PROBLEM DESCRIPTION
Whenever a line in the listing contains "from", copy that line.

DATASET SECTION
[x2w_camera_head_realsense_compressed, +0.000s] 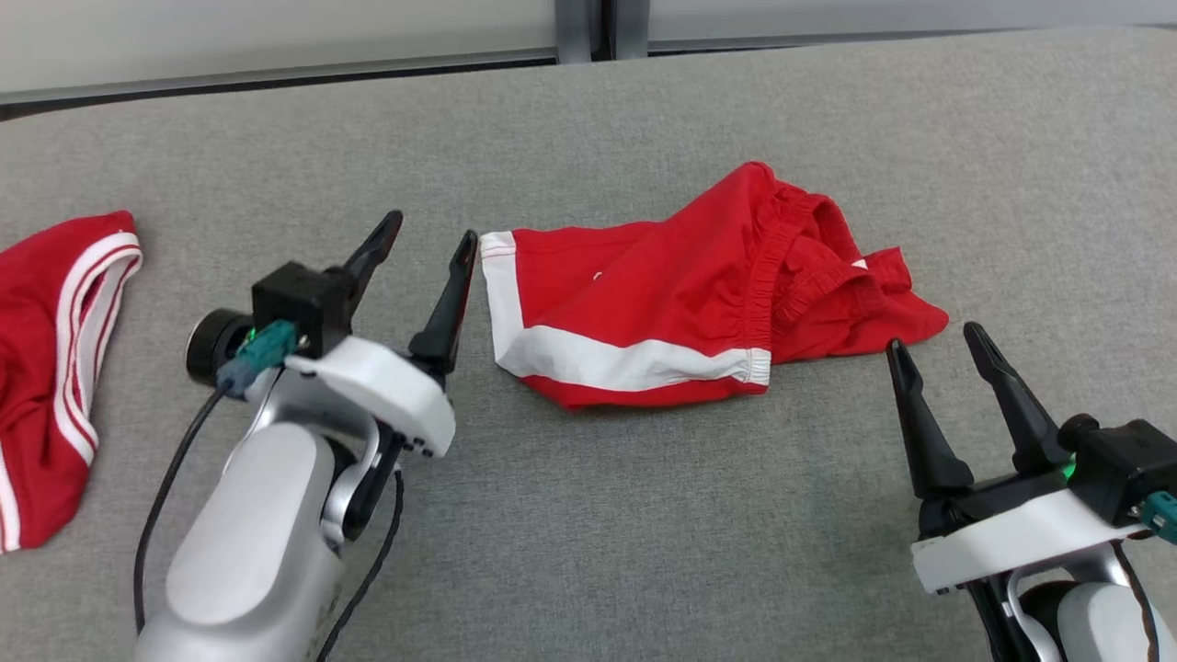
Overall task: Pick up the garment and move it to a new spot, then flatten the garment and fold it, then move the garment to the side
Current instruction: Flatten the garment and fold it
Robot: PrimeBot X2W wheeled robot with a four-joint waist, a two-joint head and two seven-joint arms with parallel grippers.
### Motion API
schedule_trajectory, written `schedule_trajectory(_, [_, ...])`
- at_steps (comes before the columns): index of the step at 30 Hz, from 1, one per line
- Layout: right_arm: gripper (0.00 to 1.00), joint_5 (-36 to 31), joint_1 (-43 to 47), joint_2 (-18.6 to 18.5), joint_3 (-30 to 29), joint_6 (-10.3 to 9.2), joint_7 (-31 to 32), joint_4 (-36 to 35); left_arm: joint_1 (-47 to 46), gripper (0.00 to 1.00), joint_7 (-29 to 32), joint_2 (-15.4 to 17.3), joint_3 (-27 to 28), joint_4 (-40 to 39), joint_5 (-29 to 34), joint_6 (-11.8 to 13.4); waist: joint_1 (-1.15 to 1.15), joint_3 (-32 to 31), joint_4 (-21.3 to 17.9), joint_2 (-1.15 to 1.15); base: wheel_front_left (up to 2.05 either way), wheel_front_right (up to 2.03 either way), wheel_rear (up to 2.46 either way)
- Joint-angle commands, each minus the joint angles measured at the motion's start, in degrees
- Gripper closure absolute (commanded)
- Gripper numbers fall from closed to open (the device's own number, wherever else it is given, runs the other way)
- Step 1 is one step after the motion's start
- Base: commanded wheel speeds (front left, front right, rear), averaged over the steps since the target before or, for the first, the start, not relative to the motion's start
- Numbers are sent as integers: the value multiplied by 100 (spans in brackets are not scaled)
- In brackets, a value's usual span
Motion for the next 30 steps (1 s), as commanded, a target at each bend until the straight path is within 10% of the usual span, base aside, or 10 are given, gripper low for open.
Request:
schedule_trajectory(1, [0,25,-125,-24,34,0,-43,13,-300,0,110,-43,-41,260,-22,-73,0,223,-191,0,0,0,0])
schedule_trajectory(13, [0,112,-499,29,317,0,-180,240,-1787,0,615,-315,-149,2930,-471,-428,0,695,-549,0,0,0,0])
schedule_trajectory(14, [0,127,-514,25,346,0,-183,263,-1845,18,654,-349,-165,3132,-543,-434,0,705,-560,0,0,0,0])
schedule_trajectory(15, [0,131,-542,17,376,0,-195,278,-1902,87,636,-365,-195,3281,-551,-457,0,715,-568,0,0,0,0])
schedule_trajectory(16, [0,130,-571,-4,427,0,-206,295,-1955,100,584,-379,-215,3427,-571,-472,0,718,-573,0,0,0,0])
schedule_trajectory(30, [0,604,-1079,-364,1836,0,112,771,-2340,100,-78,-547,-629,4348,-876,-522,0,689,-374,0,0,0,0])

RESPONSE TO THE TASK
- at_steps (comes before the columns): index of the step at 30 Hz, from 1, one per line
- Gripper numbers fall from closed to open (the device's own number, wherever else it is given, runs the other way)

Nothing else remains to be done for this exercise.